** Task **
Set down exactly the lines below between the line holding "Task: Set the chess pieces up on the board" and the line holding "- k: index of", inclusive; no other line belongs in the answer.

** Source data **
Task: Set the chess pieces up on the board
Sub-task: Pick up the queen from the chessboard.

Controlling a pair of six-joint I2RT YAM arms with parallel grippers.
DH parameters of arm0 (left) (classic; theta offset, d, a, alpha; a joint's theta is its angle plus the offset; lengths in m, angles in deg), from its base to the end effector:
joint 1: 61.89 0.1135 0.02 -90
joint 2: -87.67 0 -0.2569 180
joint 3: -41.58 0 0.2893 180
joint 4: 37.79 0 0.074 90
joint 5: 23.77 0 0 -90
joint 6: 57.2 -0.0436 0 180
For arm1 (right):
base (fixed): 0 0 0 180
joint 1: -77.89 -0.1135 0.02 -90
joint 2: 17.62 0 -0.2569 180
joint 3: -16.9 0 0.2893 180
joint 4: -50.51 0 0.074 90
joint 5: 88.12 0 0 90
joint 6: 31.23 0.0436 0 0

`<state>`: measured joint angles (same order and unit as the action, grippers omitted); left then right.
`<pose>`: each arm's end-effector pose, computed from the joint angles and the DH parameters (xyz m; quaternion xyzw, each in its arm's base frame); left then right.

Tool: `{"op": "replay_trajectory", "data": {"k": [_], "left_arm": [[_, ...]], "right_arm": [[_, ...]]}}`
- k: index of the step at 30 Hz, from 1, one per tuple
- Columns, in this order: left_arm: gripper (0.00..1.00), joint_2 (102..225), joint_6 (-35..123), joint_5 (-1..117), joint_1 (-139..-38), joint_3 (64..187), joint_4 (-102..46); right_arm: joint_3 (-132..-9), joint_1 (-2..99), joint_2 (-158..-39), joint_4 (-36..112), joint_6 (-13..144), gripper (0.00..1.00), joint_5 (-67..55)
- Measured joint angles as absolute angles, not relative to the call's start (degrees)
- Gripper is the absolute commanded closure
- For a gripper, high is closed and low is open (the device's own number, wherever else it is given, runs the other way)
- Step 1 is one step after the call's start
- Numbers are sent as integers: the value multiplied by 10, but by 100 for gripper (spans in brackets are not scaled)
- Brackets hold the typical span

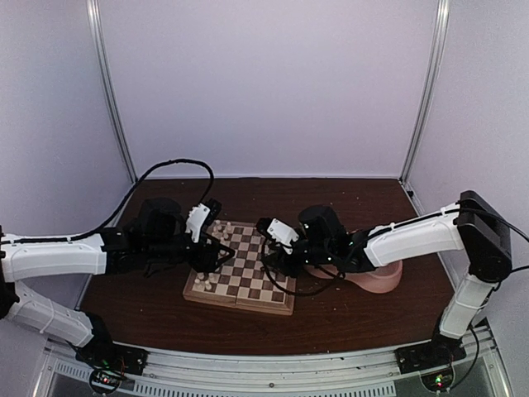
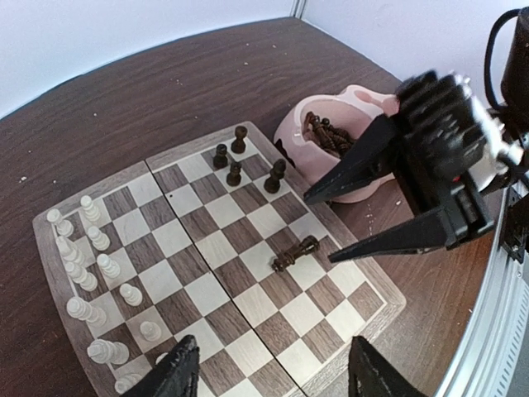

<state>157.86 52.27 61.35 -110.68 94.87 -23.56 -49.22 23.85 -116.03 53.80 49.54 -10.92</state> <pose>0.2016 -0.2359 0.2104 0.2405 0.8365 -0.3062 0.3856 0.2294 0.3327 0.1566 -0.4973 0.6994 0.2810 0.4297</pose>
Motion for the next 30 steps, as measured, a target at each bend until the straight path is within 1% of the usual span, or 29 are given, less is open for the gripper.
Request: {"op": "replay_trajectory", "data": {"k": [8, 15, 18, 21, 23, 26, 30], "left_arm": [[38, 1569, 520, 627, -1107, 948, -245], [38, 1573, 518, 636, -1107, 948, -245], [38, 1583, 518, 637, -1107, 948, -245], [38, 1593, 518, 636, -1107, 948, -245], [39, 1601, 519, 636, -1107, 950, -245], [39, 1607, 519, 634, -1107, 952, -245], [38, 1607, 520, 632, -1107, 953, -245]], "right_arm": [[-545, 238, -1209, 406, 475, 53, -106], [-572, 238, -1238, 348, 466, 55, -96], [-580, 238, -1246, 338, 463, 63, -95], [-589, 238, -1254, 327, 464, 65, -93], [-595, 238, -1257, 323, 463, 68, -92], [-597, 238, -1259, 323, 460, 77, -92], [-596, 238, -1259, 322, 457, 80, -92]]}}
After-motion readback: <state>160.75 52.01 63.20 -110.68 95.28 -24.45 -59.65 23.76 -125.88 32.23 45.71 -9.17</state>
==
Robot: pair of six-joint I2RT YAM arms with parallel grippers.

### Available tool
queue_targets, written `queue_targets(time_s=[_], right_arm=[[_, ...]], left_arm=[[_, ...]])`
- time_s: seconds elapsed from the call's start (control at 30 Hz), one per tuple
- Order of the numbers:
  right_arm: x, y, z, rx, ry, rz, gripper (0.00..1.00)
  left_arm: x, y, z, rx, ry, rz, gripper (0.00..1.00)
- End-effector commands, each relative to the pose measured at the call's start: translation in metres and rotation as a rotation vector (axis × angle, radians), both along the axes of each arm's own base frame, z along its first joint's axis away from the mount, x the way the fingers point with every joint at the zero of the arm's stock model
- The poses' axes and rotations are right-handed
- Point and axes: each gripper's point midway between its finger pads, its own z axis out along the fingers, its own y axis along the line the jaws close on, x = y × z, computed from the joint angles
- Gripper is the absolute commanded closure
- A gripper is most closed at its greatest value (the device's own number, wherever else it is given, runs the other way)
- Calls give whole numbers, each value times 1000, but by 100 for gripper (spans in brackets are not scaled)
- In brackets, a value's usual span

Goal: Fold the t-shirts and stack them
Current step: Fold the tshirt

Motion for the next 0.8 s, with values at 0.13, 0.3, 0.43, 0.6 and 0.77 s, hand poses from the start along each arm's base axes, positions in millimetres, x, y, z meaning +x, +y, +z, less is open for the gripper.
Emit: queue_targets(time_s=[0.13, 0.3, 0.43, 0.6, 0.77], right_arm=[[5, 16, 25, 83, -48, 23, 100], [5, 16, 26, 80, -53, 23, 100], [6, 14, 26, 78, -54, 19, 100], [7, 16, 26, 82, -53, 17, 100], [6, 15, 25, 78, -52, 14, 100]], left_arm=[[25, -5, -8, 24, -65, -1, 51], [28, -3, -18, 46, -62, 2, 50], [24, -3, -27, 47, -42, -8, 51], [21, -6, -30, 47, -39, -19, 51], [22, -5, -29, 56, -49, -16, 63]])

** Solution to this exercise **
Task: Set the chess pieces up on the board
Sub-task: Pick up the queen from the chessboard.

Controlling a pair of six-joint I2RT YAM arms with parallel grippers.
DH parameters of arm0 (left) (classic; theta offset, d, a, alpha; a joint's theta is its angle plus the offset; lengths in m, angles in deg), from its base to the end effector:
joint 1: 61.89 0.1135 0.02 -90
joint 2: -87.67 0 -0.2569 180
joint 3: -41.58 0 0.2893 180
joint 4: 37.79 0 0.074 90
joint 5: 23.77 0 0 -90
joint 6: 57.2 -0.0436 0 180
For arm1 (right):
base (fixed): 0 0 0 180
joint 1: -77.89 -0.1135 0.02 -90
joint 2: 17.62 0 -0.2569 180
joint 3: -16.9 0 0.2893 180
joint 4: -50.51 0 0.074 90
joint 5: 88.12 0 0 90
joint 6: 31.23 0.0436 0 0

`<state>`: measured joint angles (same order and unit as the action, grippers omitted); left then right.
`<pose>`: each arm's end-effector pose, computed from the joint angles and the DH parameters (xyz m; quaternion xyzw, each in its arm's base frame); left then right.

Tool: `{"op": "replay_trajectory", "data": {"k": [_], "left_arm": [[_, ...]], "right_arm": [[_, ...]]}}`
- k: index of the step at 30 Hz, from 1, one per tuple

There is no more to this exercise.